- _Problem to solve_
All entries are to be copied exactly, with pictures removed.
─── Raw data ───
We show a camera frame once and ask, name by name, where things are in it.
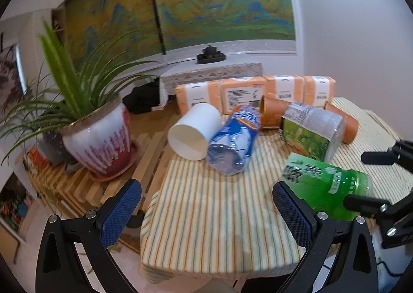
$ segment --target ceramic flower pot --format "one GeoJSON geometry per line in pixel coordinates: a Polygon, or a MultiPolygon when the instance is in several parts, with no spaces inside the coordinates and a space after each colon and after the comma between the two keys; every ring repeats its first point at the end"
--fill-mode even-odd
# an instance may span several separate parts
{"type": "Polygon", "coordinates": [[[109,180],[131,162],[130,115],[121,98],[60,129],[66,149],[93,177],[109,180]]]}

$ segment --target black bag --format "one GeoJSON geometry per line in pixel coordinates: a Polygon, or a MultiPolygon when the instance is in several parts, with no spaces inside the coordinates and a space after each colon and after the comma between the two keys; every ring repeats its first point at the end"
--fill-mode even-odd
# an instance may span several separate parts
{"type": "Polygon", "coordinates": [[[159,78],[154,82],[135,87],[129,95],[123,99],[127,110],[133,114],[142,114],[152,111],[152,107],[159,106],[159,78]]]}

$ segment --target screw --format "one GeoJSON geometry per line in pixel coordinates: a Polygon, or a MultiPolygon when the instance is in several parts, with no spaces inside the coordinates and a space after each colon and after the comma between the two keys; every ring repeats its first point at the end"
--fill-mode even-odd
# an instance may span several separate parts
{"type": "Polygon", "coordinates": [[[317,216],[319,217],[319,219],[322,219],[322,220],[328,219],[328,215],[325,212],[318,212],[317,216]]]}
{"type": "Polygon", "coordinates": [[[364,222],[366,222],[366,220],[362,216],[357,216],[356,221],[360,224],[364,224],[364,222]]]}
{"type": "Polygon", "coordinates": [[[393,227],[393,228],[390,228],[390,229],[387,231],[387,235],[388,235],[389,237],[392,237],[392,236],[395,235],[396,231],[397,231],[396,228],[394,228],[394,227],[393,227]]]}
{"type": "Polygon", "coordinates": [[[90,210],[86,213],[86,218],[87,219],[93,219],[96,217],[96,211],[94,210],[90,210]]]}
{"type": "Polygon", "coordinates": [[[50,223],[55,223],[57,221],[58,216],[56,214],[53,214],[49,217],[49,222],[50,223]]]}

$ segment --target blue bottle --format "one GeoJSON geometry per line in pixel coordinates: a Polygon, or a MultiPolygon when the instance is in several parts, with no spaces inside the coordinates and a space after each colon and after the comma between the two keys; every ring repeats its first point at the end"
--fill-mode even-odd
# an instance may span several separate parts
{"type": "Polygon", "coordinates": [[[209,142],[206,160],[225,175],[242,172],[251,157],[252,147],[261,129],[259,111],[249,105],[238,105],[230,118],[209,142]]]}

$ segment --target green drink bottle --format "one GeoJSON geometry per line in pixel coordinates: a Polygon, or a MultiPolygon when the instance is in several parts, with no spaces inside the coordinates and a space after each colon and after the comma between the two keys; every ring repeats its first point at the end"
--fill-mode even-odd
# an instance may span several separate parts
{"type": "Polygon", "coordinates": [[[282,179],[315,212],[326,212],[333,219],[351,221],[358,215],[343,206],[348,194],[372,195],[372,181],[365,173],[342,170],[296,153],[288,157],[282,179]]]}

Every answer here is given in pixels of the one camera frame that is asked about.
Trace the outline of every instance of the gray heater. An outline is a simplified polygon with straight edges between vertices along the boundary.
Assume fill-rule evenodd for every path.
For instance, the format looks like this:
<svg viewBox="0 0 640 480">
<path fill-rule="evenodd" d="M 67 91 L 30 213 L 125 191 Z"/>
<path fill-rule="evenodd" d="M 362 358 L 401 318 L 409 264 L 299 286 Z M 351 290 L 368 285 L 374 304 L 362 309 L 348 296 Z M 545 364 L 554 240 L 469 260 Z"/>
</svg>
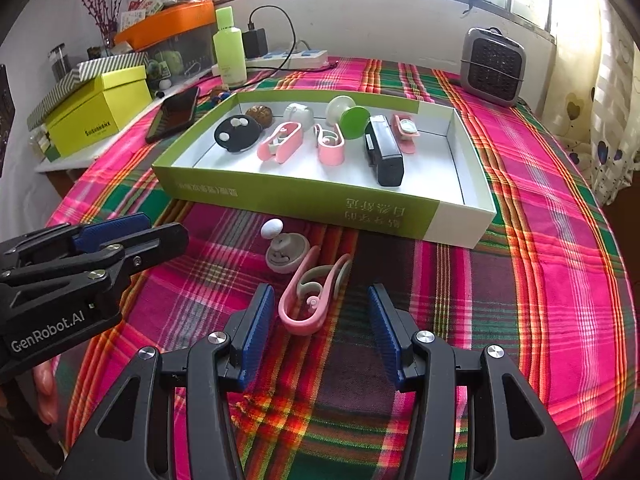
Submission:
───
- _Response to this exercise_
We show a camera frame once and ask, name by name, where things are in it.
$ segment --target ceramic flower pot --format "one GeoJSON geometry per line in pixel coordinates: a Polygon, or a MultiPolygon when the instance is in several parts, with no spaces inside the coordinates and a space after each colon and after the comma between the two keys; every ring repeats its first point at the end"
--fill-mode even-odd
# an instance may span several separate parts
{"type": "Polygon", "coordinates": [[[109,180],[131,162],[130,115],[121,98],[60,129],[66,149],[93,177],[109,180]]]}

$ segment --target black bag --format "one GeoJSON geometry per line in pixel coordinates: a Polygon, or a MultiPolygon when the instance is in several parts, with no spaces inside the coordinates and a space after each colon and after the comma between the two keys; every ring repeats its first point at the end"
--fill-mode even-odd
# an instance may span several separate parts
{"type": "Polygon", "coordinates": [[[159,78],[154,82],[135,87],[129,95],[123,99],[127,110],[133,114],[142,114],[152,111],[152,107],[159,106],[159,78]]]}

$ segment --target screw --format "one GeoJSON geometry per line in pixel coordinates: a Polygon, or a MultiPolygon when the instance is in several parts, with no spaces inside the coordinates and a space after each colon and after the comma between the two keys; every ring repeats its first point at the end"
--fill-mode even-odd
# an instance may span several separate parts
{"type": "Polygon", "coordinates": [[[317,216],[319,217],[319,219],[322,219],[322,220],[328,219],[328,215],[325,212],[318,212],[317,216]]]}
{"type": "Polygon", "coordinates": [[[364,222],[366,222],[366,220],[362,216],[357,216],[356,221],[360,224],[364,224],[364,222]]]}
{"type": "Polygon", "coordinates": [[[393,227],[393,228],[390,228],[390,229],[387,231],[387,235],[388,235],[389,237],[392,237],[392,236],[395,235],[396,231],[397,231],[396,228],[394,228],[394,227],[393,227]]]}
{"type": "Polygon", "coordinates": [[[90,210],[86,213],[86,218],[87,219],[93,219],[96,217],[96,211],[94,210],[90,210]]]}
{"type": "Polygon", "coordinates": [[[50,223],[55,223],[57,221],[58,216],[56,214],[53,214],[49,217],[49,222],[50,223]]]}

$ segment --target blue bottle --format "one GeoJSON geometry per line in pixel coordinates: a Polygon, or a MultiPolygon when the instance is in several parts, with no spaces inside the coordinates and a space after each colon and after the comma between the two keys; every ring repeats its first point at the end"
--fill-mode even-odd
# an instance may span several separate parts
{"type": "Polygon", "coordinates": [[[209,142],[206,160],[225,175],[242,172],[251,157],[252,147],[261,129],[259,111],[249,105],[238,105],[230,118],[209,142]]]}

$ segment --target green drink bottle --format "one GeoJSON geometry per line in pixel coordinates: a Polygon, or a MultiPolygon when the instance is in several parts, with no spaces inside the coordinates and a space after each colon and after the comma between the two keys; every ring repeats its first point at the end"
--fill-mode even-odd
# an instance may span several separate parts
{"type": "Polygon", "coordinates": [[[282,179],[315,212],[326,212],[333,219],[351,221],[358,215],[343,206],[348,194],[372,195],[372,181],[365,173],[342,170],[296,153],[288,157],[282,179]]]}

Every answer here is given in pixels of the one camera frame that is asked about.
Trace the outline of every instance of the gray heater. An outline is a simplified polygon with straight edges between vertices along the boundary.
Assume fill-rule evenodd for every path.
For instance, the format looks like this:
<svg viewBox="0 0 640 480">
<path fill-rule="evenodd" d="M 67 91 L 30 213 L 125 191 Z"/>
<path fill-rule="evenodd" d="M 362 358 L 401 318 L 409 264 L 299 286 Z M 351 290 L 368 285 L 374 304 L 362 309 L 348 296 Z M 545 364 L 554 240 L 469 260 Z"/>
</svg>
Submission:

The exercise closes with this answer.